Failure to Wake
by Iri168
Summary: Power outages might be inconvienient for most, but on this one morning, a downed power line proves infinitely preferable to the alternative. Oneshot. Remember to review!


**A/N**

**Hey, all! Hope you enjoy this- I wrote it almost immediately after watching 1x09 last night. Mainly it was inspired by the fact that maybe, MAYBE, Alek and Chloe finally have a chance! Anyways, I've noticed that so many of the fics on this page involve Alek listening from Chloe's rooftop, and I decided, why not shake things up a bit? So here it is, and I hope you enjoy. Remember to review, please!**

**-Iri**

**I DO NOT OWN THE NINE LIVES OF CHLOE KING… or Alek, for that matter. If I did… who is this Brian of whom you speak?**

She didn't know at first why she'd woken. She couldn't remember what, if anything, she'd been dreaming about. Her room was quiet, the moon gleaming through the window and casting strange patterns on the walls. The house was silent, the kind of silence that can only be heard at an hour too early for listening ears.
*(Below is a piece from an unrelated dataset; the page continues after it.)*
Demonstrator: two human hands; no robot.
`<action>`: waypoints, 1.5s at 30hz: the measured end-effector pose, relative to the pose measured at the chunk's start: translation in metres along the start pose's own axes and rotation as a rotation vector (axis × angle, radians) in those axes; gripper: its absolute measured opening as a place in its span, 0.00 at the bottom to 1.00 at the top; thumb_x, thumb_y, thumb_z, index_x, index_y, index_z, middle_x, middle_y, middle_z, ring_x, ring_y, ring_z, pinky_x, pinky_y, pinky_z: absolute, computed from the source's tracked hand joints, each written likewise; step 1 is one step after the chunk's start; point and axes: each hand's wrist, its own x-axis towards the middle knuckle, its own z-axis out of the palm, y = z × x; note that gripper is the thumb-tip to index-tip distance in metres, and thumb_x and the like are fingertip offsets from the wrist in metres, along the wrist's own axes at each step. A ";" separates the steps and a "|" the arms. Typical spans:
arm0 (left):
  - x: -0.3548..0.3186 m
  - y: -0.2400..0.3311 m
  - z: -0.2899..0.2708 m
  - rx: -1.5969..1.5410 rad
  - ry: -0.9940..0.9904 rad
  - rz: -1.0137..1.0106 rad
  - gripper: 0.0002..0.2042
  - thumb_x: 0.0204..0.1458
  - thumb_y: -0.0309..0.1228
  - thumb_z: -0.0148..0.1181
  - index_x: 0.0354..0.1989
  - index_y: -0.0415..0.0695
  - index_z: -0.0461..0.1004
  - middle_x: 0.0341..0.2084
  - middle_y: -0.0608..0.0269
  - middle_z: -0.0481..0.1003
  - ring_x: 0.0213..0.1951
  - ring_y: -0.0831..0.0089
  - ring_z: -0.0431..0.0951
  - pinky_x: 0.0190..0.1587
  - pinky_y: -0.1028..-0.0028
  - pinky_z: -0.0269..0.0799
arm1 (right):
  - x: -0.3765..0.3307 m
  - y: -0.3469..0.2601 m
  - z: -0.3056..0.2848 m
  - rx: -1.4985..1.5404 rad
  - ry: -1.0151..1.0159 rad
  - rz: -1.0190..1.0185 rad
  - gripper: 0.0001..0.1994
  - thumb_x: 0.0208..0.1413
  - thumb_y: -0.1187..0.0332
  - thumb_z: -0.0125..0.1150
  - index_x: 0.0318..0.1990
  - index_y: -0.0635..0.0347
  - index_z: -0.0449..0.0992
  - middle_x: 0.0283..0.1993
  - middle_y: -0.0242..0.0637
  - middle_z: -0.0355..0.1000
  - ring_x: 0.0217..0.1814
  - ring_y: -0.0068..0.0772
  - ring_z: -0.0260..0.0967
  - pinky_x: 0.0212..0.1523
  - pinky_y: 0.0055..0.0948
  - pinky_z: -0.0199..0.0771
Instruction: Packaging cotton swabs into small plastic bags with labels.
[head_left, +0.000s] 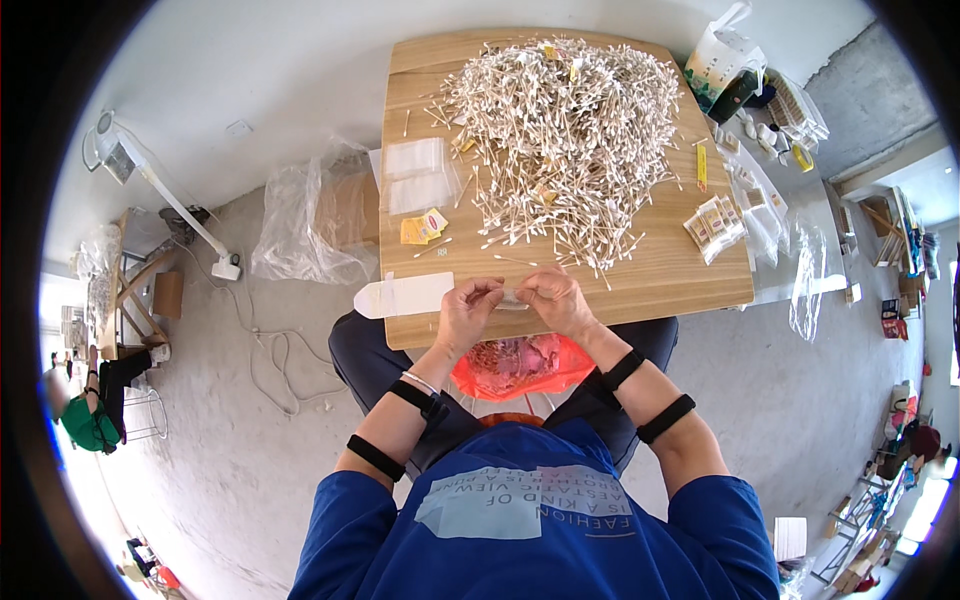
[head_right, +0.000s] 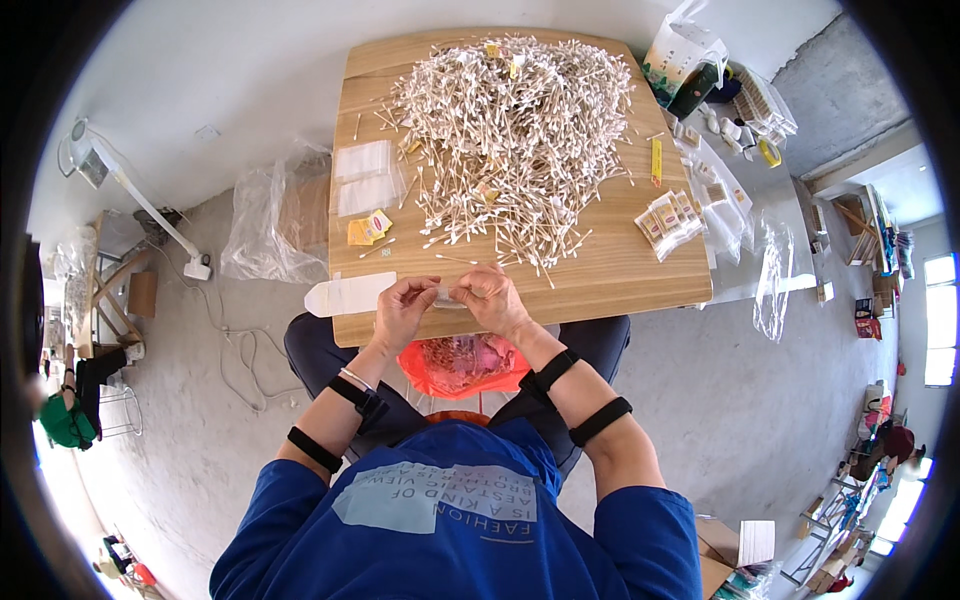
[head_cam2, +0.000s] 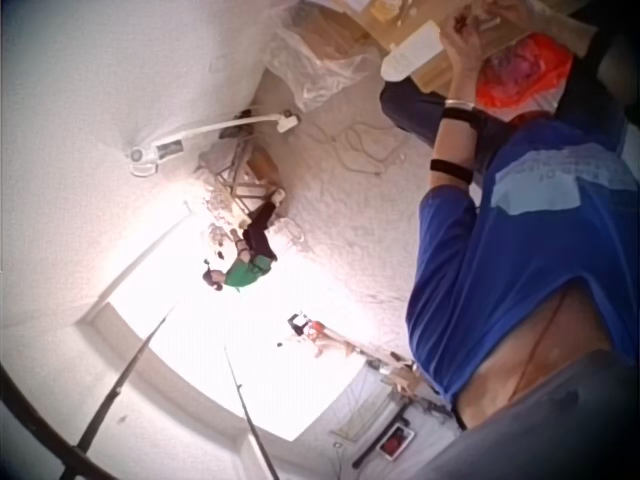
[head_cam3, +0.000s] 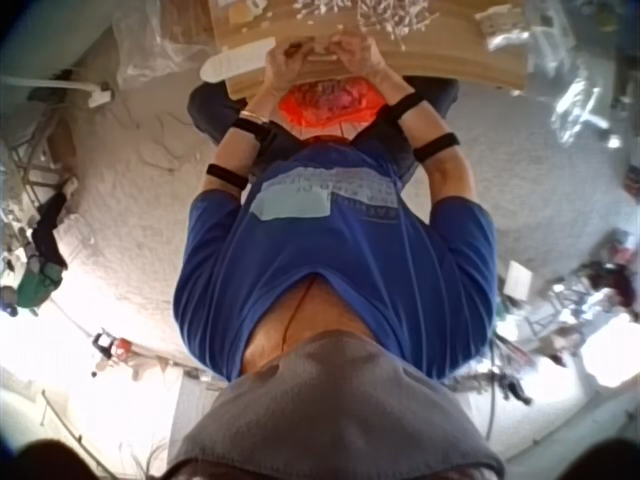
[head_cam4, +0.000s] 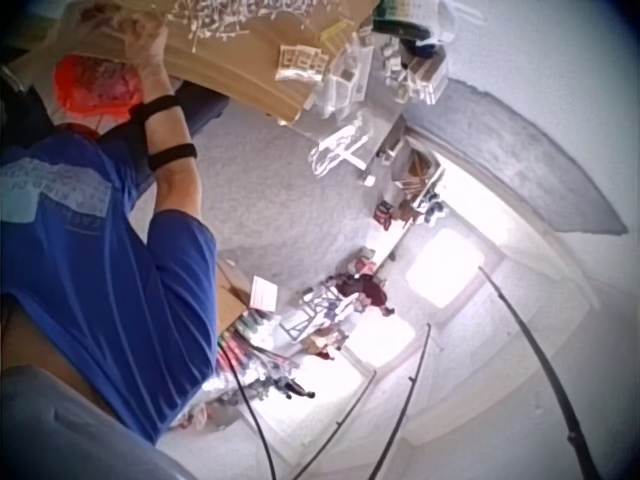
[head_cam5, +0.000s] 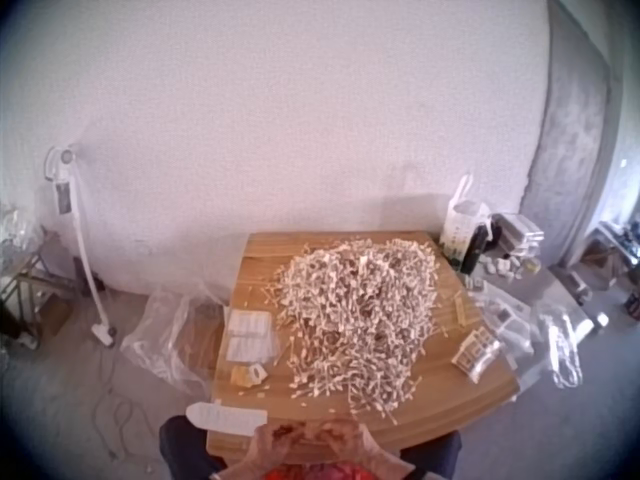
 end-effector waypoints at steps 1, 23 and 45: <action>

Chloe rolled over in bed, still caught in that vaguely fuzzy state between sleep and awareness, and squinted at the clock. 2:17 AM. She sighed, resigning herself to the hopeless task of falling back into her previous comatose state, as quickly as possible. Slumping back into the sheets, she curled up on her side and pulled the thick fluffy comforter over her head. In the darkened quiet of her room, drowsiness came with surprising speed. _Mmmmmm…_

Then, she heard it. A noise, coming from somewhere in her room. Chloe stiffened, now fully awake as the adrenaline pumped ice-cold through her veins. Someone was in her room.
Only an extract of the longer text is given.